We developed, validated, and benchmarked a deep-learning computer-aided system for primary detection of neoplasia in patients with BE. The system detected neoplasia with high accuracy and near-perfect delineation performance. The Netherlands National Trials Registry, Number: NTR7072.

摘要

背景与目的

我们旨在开发和验证一种深度学习计算机辅助检测(CAD)系统,使其适用于临床实践中的实时使用,以提高对 Barrett 食管(BE)患者早期肿瘤的内镜检测。

方法

我们使用 5 个独立的内镜数据集开发了一种混合 ResNet-UNet 模型 CAD 系统。我们使用来自所有肠段的 494364 个标记内镜图像进行预训练。然后,我们使用 669 名患者的 1704 个严格确认的 BE 和非异型增生 BE 早期肿瘤的独特食管高分辨率图像。使用数据集 4 和 5 评估系统性能。数据集 5 还由来自 4 个国家的具有广泛经验的 53 名普通内镜医生进行评分,以衡量 CAD 系统的性能。
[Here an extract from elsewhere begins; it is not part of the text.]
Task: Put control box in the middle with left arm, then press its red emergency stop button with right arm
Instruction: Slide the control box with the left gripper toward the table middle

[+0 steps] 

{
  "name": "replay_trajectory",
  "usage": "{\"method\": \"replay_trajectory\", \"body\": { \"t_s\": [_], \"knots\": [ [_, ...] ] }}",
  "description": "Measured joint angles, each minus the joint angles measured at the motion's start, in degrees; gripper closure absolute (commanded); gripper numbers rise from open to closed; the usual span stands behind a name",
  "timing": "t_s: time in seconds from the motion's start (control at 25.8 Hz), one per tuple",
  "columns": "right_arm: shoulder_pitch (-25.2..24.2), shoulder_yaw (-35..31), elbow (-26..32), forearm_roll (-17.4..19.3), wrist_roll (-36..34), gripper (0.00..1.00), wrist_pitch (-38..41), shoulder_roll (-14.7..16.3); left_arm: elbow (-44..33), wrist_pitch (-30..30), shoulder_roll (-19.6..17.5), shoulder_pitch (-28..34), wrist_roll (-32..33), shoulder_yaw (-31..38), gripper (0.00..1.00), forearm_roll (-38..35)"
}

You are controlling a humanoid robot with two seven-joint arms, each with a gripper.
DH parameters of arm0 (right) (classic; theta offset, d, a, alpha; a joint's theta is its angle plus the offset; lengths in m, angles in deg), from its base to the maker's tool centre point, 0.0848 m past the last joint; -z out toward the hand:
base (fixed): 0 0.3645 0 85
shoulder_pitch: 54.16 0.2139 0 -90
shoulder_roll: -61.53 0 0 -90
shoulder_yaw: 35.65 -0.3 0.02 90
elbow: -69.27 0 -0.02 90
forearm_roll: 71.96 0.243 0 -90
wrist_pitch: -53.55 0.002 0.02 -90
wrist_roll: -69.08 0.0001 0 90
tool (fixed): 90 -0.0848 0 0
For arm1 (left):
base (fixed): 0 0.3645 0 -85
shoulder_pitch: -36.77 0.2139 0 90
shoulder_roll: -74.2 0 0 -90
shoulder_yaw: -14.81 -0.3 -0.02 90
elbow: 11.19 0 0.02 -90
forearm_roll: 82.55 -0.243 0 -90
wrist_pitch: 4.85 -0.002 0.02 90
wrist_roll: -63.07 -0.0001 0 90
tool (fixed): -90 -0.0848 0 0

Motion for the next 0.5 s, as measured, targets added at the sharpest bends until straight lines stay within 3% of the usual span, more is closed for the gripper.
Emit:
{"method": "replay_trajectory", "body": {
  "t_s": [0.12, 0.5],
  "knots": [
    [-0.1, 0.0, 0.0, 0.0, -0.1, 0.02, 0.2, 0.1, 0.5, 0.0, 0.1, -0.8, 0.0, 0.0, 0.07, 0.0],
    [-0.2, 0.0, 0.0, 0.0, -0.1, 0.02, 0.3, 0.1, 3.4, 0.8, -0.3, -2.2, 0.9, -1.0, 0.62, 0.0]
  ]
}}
结合组织病理学结果,详细划定数据集 2-5 中包含早期肿瘤的图像的肿瘤位置和范围,由多位专家进行评估,这些评估结果作为分割的真实情况。

结果

CAD 系统以 89%的准确率、90%的敏感性和 88%的特异性(数据集 4,80 名患者和图像)将图像分类为含有肿瘤或非异型增生 BE。在数据集 5(80 名患者和图像)中,CAD 系统与普通内镜医生的数值分别为 88%和 73%的准确率、93%和 72%的敏感性以及 83%和 74%的特异性。CAD 系统的准确率高于任何一位非专家内镜医生,且具有可比的分割性能。在数据集 4 和 5 中,CAD 系统对所有检测到的肿瘤的肿瘤区域的描绘与 BE 专家的描绘重叠。CAD 系统在 97%和 92%的情况下(分别为数据集 4 和 5)确定了检测到的肿瘤的最佳活检部位。

结论

我们开发、验证和基准测试了一种用于 BE 患者早期肿瘤初筛的深度学习计算机辅助系统。该系统以高精度和近乎完美的描绘性能检测肿瘤。荷兰国家试验注册处,编号:NTR7072。